(DATA SUPPLIED Opens)

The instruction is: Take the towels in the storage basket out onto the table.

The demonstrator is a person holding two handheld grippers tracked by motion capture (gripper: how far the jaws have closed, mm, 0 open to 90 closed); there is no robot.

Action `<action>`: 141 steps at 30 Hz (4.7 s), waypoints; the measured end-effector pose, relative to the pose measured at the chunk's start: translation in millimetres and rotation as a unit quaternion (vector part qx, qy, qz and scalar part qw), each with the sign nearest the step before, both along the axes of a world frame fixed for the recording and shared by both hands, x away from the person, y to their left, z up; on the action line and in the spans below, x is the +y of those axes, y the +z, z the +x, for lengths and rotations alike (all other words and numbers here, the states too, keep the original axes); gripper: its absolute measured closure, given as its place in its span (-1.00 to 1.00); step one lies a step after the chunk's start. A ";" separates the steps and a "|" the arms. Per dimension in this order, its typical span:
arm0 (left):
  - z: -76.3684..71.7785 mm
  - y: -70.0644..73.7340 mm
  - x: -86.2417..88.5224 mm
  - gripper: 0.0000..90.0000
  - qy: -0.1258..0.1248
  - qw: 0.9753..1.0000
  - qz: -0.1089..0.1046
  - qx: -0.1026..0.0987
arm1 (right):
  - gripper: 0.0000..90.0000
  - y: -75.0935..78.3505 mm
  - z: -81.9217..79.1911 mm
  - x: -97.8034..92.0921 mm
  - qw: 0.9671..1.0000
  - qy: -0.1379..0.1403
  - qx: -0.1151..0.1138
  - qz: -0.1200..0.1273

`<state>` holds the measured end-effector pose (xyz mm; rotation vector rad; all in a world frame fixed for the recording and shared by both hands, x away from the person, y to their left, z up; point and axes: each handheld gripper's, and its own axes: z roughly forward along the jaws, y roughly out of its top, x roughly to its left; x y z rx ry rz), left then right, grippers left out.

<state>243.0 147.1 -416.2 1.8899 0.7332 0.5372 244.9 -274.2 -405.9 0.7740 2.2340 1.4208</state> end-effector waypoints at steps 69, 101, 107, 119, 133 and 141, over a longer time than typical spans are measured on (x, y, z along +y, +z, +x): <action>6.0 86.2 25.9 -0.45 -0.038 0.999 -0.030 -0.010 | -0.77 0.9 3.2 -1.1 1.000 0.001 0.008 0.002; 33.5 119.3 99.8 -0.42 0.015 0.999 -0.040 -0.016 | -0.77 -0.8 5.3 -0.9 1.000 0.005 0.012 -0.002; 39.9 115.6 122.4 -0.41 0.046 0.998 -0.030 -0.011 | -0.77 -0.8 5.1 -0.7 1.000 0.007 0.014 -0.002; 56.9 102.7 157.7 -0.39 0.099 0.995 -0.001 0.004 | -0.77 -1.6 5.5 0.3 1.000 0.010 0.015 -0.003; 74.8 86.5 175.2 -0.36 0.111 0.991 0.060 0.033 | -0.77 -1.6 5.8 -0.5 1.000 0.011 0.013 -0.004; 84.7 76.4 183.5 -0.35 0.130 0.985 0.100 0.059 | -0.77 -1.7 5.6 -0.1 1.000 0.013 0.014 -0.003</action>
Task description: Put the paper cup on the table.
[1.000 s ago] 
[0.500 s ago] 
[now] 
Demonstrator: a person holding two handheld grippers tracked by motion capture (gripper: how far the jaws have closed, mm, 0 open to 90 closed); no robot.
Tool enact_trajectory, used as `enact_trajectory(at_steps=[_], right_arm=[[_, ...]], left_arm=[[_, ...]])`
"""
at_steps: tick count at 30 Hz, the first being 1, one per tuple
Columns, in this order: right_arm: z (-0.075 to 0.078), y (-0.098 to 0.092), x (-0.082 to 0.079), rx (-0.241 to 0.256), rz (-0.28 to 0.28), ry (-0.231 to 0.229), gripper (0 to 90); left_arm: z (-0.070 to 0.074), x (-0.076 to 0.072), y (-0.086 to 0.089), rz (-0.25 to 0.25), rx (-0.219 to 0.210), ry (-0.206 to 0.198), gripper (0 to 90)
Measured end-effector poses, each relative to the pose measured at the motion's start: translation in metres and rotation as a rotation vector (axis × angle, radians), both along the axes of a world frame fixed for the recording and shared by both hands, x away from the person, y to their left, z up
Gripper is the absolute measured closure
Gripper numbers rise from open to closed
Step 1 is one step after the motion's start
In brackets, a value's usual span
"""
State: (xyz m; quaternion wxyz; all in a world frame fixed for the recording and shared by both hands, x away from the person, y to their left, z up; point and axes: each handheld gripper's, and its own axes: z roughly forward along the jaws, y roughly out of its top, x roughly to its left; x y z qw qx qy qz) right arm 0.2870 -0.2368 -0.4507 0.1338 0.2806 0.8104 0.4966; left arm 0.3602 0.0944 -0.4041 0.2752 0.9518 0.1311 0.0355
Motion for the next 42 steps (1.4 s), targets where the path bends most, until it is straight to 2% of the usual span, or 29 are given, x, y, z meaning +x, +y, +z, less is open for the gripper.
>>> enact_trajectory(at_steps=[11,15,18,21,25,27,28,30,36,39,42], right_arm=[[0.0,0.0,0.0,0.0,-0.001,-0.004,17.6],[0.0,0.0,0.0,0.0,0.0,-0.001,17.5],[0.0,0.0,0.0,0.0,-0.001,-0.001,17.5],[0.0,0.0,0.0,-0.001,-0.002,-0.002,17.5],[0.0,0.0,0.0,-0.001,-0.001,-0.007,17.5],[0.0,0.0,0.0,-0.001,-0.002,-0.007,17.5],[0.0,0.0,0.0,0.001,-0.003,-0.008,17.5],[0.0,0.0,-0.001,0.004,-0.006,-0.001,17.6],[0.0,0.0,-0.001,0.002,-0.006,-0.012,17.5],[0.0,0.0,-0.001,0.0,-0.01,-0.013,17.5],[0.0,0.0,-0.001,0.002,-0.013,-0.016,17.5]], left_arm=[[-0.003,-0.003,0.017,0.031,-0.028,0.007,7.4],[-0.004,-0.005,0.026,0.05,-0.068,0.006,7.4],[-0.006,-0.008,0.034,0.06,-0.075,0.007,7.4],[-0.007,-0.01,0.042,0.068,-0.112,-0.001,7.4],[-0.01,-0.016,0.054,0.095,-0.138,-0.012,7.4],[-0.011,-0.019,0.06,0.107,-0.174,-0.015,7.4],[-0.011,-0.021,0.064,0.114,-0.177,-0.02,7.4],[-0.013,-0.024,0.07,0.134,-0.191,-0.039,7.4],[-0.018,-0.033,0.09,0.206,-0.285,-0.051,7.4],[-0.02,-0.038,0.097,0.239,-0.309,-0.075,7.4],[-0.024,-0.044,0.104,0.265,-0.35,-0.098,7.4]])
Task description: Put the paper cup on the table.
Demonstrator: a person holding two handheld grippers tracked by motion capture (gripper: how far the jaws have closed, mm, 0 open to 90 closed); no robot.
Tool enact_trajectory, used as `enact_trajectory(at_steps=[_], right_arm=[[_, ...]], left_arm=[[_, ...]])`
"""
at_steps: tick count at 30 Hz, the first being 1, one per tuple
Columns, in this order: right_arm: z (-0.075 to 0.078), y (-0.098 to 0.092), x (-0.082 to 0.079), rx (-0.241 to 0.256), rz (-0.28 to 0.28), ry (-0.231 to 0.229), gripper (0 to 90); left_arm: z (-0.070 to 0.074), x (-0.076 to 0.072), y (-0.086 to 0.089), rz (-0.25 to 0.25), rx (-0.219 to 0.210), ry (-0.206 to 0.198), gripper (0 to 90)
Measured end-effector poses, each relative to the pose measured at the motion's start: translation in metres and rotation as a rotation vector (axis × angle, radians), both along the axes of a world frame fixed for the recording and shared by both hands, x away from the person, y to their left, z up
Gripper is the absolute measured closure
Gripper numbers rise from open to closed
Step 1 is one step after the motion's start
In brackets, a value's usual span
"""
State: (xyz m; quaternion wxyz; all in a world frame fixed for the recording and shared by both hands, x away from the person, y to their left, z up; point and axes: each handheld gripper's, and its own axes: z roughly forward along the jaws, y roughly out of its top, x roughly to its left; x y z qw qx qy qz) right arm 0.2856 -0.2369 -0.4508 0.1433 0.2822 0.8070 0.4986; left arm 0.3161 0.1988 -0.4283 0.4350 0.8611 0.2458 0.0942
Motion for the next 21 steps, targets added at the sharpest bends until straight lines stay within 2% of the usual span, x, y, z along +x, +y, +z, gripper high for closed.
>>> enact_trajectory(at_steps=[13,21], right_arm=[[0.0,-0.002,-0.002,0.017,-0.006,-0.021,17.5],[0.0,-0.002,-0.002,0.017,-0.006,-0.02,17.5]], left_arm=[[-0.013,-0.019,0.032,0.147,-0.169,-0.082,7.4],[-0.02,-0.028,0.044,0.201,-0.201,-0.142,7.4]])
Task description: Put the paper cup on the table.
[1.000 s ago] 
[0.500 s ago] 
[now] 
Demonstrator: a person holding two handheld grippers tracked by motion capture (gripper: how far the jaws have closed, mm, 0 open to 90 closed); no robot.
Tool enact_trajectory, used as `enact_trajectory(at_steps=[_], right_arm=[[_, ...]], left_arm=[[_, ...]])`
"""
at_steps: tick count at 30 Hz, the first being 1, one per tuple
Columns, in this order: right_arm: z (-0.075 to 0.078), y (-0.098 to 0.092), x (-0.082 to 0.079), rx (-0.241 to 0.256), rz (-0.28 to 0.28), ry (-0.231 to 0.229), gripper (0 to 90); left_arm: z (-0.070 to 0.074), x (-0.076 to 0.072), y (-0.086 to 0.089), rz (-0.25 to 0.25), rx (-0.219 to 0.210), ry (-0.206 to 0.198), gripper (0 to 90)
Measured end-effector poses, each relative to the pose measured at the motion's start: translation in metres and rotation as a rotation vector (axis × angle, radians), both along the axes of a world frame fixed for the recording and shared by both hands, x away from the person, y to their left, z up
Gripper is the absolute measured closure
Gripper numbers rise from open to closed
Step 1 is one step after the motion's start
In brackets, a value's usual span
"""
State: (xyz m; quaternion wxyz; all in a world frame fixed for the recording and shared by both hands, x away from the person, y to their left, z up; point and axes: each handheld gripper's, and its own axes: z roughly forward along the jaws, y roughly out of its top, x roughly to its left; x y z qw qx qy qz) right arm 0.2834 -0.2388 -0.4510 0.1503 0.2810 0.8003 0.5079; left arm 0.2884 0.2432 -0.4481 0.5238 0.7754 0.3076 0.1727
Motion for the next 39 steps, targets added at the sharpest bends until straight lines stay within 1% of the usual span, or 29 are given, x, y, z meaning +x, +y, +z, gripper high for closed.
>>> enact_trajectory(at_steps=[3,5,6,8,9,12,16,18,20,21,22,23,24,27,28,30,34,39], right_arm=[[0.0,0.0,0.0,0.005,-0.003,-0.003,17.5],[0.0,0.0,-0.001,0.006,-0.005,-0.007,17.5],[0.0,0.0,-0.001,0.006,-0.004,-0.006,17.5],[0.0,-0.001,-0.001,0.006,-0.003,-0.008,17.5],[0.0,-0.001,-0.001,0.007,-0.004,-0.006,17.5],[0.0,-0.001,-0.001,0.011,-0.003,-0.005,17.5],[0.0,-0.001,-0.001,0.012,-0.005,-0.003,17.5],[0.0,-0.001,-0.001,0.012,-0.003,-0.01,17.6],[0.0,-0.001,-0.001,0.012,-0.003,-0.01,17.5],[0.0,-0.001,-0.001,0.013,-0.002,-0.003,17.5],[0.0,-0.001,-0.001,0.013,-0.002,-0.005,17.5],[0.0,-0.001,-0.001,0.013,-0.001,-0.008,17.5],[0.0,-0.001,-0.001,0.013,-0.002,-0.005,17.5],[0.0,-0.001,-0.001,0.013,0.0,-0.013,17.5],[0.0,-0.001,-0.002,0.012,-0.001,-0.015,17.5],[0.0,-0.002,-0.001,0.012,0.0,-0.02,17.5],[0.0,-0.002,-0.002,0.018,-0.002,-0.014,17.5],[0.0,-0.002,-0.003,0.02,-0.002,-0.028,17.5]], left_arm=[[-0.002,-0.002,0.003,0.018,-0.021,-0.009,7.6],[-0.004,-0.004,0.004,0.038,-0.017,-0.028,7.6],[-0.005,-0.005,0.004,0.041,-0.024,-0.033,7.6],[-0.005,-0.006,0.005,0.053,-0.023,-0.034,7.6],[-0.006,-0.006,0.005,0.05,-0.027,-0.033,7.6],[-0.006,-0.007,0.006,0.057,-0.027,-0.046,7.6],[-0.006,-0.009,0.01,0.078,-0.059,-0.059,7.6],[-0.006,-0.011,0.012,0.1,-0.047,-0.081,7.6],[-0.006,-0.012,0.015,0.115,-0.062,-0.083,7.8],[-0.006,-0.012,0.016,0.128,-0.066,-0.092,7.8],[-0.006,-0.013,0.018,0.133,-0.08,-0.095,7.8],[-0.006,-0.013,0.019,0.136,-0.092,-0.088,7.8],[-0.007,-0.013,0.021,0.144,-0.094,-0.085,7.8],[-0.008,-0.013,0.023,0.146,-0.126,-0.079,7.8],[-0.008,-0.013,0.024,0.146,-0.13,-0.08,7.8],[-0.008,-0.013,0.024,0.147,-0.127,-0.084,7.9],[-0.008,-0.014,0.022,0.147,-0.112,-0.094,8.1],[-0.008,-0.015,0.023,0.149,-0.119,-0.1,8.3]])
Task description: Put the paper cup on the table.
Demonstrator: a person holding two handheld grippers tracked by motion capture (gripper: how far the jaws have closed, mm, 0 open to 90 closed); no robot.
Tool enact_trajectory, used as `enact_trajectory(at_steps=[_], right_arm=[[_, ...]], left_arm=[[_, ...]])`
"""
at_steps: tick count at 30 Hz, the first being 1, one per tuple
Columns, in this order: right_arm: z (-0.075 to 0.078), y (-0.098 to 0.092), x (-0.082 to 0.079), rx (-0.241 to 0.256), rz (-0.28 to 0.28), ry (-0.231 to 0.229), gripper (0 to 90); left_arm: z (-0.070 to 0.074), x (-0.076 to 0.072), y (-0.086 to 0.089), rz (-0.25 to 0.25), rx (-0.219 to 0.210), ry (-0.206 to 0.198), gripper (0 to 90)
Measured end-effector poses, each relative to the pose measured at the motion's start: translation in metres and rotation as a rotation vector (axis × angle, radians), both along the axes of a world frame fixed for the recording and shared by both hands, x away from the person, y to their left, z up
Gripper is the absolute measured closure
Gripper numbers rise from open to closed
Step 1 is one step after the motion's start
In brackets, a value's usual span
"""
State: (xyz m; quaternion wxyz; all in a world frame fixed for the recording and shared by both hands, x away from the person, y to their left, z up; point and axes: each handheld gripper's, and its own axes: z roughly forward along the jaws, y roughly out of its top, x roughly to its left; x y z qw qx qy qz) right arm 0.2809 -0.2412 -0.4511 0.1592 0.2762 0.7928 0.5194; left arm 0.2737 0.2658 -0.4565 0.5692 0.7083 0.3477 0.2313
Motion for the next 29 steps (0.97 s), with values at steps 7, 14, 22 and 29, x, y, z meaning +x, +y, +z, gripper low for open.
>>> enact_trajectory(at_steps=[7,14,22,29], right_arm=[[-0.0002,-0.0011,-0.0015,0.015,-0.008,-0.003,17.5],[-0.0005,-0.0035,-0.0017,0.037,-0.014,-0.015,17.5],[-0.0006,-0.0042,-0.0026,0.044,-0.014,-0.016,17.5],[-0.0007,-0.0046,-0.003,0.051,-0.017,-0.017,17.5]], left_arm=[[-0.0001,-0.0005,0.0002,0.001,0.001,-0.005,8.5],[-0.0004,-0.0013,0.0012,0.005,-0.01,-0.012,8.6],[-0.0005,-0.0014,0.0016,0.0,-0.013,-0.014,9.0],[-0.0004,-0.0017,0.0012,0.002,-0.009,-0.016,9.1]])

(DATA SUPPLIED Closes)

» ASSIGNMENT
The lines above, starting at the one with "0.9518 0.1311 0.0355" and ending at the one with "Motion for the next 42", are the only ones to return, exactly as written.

» EXERCISE RESPONSE
State: (xyz m; quaternion wxyz; all in a world frame fixed for the recording and shared by both hands, x away from the person, y to their left, z up; point and axes: each handheld gripper's, and its own axes: z roughly forward along the jaws, y roughly out of its top, x roughly to its left; x y z qw qx qy qz) right arm 0.2870 -0.2368 -0.4507 0.1338 0.2806 0.8104 0.4966; left arm 0.3602 0.0944 -0.4041 0.2752 0.9518 0.1311 0.0355
Motion for the next 42 steps (1.4 s), targets where the path bends most, until it is straight to 2% of the usual span, or 29 are given, x, y, z meaning +x, +y, +z, less is open for the gripper.

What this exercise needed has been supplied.